In recent years the discovery of an ancient previously unknown culture at Jiroft in South West Iran has made possible the development of clearer insight into the tradition of ‘stargates’ in Near Eastern early bronze age culture.
Jiroft, probably to be identified with the City of Aratta known from Sumerian texts, was like Sumeria itself almost certainly a Dravidian culture, maintaining trade links with the Harappan culture of the Indus valley, in a sense the missing link between Sumerian and Harappan culture.
The Sumerian legend, Enmerkar and the lord of Aratta, establishes that Aratta had highly skilled and much sought after craftsmen, which the Sumerians sought to employ for their own usage in constructing a ziggurat after the fashion of that at Aratta, which was dedicated to Inana and were her cult was pre-eminent, thus the Goddess and her tradition seemingly were derivative of Aratta.

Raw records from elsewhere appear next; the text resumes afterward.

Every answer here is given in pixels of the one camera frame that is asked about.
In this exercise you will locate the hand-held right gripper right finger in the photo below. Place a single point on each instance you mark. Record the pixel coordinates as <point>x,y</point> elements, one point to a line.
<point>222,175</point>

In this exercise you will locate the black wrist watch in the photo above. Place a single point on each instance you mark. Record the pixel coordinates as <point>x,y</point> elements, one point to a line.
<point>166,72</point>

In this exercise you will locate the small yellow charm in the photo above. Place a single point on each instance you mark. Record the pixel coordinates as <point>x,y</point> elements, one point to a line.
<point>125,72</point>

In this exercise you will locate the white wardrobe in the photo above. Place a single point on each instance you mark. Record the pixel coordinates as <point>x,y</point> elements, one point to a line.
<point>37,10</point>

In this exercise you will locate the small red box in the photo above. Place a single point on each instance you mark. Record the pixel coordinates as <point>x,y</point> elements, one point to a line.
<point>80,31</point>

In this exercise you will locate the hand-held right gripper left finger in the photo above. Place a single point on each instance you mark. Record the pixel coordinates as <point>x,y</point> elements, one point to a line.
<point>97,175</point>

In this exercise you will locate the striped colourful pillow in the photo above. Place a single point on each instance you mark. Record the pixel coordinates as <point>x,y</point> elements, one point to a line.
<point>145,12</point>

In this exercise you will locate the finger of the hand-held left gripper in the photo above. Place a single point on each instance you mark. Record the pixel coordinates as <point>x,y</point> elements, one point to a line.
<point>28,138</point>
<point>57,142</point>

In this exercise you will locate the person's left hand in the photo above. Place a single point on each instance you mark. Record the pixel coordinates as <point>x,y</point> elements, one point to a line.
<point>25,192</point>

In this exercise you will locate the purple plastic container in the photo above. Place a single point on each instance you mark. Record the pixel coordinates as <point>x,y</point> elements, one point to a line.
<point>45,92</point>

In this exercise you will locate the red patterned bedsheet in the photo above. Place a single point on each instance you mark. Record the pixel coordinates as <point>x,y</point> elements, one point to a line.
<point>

This is important in that Inana/Ishtar held primacy in the cosmological stargate tradition;
….the queen of heaven and earth, the goddess of the numerous me, holy Inana, has brought to Aratta, the mountain of the shining me
Inana, the lady of all the lands, has surrounded Aratta, on its right and left, for her like a rising flood. They are people whom she has separated from other people, they are people whom Dumuzid has made step forth from other people, who firmly establish the holy words of Inana
Inana was ruler of the mountain were the sun rose and set, thus ruler of birth and death, the mountain in an astrological sense being the zodiacal light, in a natural sense mountains of the distant horizon, in a symbolic sense the great ziggurat of Aratta…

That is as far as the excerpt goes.